Mark lowered his fork. “No. I’m not.”
“Why not?” Alicia asked. “She was your only relative, wasn’t she?”
“That’s true. But I hadn’t seen her since I was about seventeen. I don’t even know where she’s buried.”
Alicia dug into her purse and pulled out a piece of paper, folded in half. She slid it across to him. “That’s the obit. She’s in Valley View, near Xenia.”
Mark stared at the piece of paper, but didn’t take it.
Alicia finally quit waiting for Mark to take the paper and left it on the table. She went back to her salad. “You should visit. Close the chapter. It’d be good for you. I promise.”

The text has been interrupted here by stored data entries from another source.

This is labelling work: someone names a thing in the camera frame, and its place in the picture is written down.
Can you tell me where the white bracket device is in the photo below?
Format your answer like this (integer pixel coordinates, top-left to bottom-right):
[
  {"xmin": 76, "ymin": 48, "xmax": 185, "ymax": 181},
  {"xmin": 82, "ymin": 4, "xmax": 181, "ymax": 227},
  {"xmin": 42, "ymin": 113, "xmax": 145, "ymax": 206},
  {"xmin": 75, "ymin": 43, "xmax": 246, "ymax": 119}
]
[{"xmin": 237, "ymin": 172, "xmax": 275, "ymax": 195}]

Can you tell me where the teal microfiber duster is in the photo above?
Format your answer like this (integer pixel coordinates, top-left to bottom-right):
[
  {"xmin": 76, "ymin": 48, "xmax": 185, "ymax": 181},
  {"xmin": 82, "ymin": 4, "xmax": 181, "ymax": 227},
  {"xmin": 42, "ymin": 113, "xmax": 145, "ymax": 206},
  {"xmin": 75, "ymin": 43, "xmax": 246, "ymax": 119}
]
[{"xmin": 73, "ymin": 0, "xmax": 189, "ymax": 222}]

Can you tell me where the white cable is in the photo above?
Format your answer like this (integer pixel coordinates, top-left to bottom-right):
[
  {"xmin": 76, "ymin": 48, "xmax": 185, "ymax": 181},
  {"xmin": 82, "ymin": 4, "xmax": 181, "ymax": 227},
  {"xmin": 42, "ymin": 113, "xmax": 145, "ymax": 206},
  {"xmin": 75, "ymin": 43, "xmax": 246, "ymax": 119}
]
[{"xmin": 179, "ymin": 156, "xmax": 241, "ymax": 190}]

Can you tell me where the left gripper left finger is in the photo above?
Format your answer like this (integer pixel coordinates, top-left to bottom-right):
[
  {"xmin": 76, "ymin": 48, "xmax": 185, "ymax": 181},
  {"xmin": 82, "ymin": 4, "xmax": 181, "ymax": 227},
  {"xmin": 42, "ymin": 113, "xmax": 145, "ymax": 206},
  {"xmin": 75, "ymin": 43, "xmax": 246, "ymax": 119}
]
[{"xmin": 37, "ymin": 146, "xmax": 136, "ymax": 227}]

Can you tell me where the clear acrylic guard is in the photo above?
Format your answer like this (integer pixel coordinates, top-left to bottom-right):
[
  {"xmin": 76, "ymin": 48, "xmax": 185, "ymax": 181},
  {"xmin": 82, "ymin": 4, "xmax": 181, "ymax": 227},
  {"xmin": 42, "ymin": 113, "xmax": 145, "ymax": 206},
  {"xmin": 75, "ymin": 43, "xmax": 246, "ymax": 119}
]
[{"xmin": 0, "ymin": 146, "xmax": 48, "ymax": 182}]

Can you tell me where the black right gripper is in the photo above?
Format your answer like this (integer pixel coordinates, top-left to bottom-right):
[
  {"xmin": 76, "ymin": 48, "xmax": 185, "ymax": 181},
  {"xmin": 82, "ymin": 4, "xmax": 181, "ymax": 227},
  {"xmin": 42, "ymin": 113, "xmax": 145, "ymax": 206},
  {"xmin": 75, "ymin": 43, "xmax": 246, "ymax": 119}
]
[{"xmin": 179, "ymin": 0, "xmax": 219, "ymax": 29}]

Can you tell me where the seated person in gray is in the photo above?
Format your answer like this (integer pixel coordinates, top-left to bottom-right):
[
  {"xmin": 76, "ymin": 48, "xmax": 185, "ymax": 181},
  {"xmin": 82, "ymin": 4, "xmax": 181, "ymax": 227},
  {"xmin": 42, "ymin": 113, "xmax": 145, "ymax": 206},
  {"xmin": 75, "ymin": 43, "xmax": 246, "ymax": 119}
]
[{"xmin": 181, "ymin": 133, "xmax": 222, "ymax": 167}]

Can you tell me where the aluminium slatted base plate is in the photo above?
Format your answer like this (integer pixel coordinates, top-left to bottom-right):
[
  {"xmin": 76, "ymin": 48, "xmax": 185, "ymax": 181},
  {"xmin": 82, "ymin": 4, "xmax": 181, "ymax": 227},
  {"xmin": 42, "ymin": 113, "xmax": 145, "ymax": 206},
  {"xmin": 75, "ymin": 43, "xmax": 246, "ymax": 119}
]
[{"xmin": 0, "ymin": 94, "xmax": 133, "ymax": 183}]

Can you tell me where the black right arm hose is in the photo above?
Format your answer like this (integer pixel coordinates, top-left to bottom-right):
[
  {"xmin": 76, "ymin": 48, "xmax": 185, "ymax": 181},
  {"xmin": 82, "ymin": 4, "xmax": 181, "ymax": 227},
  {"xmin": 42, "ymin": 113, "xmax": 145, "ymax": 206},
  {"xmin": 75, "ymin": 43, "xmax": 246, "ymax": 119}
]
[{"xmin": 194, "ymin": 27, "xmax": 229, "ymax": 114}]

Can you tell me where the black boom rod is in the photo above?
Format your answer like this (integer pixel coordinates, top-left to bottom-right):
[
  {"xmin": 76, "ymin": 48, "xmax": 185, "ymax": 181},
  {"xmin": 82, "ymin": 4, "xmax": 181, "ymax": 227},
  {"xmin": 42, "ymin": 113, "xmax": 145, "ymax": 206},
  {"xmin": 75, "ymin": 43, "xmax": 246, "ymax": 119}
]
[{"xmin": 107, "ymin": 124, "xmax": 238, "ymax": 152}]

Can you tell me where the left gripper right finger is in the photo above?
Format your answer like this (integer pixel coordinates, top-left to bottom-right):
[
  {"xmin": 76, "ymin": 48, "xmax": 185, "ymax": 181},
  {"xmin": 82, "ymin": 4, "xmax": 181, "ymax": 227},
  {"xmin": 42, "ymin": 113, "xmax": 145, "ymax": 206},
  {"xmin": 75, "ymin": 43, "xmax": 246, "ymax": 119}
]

Mark downed his drink. He looked across at Alicia. He could tell her heart was in the right place, though she really didn’t understand his situation… his relationship with his sister was, well, complicated. He reached forward and picked up the obituary. He unfolded it, glanced at the short paragraph. Not much there. He was mentioned as ‘left behind’. He folded the paper back up and put it into his jacket pocket. He looked over at Alicia again. “Thanks. Maybe I will.”
Young Mark peered through the bars on the door’s window. It was too dark to see inside. He tried the doorknob. It twisted easily in his hand. He pushed the door open, then tentatively stepped inside.
The short hallway was empty except for a pair of doors on the left and another pair on the right. Young Mark stepped farther in, toward the doors on the left. A strong breeze, in an otherwise calm evening, slammed the door behind him closed, dousing the short hallway in near darkness.
Guided by the dim, sunset light seeping through several tinted windows, Mark opened the door on the left and stepped through. Unlike the previous halls he had explored, doors only lined the hallway in this building on one side. Various types of complicated medical machinery sat scattered throughout the hallway, silently waiting for patients to treat, or abuse. He saw a single door down the hall was partly open. Young Mark headed for it. Slowly.
The door knob to this room was unusually high up, almost eye level. He heard noises beyond… deep breathing. Beeps. Chirps.
Mark pushed the door open and peered inside. A bright, overhead light was reflected throughout the shiny, stainless steel room. The walls, ceiling, floor… all appeared to be polished steel.
Mark looked up into the bright light hanging from the center of the room. He shaded his eyes, and the rest of the room started to come into focus. A bed with chrome rails sat in the center of the room. There was a patient on it, covered in a white sheet, eye level with Mark. The nurse, same black rimmed, cat eye glasses, was on the other side of the bed, her face hidden behind a sterile, gauze mask. She monitored some kind of breathing machine, whose bellows inflated and deflated in rhythm with the patient’s chest. A tube ran from the machine to the patient’s mouth.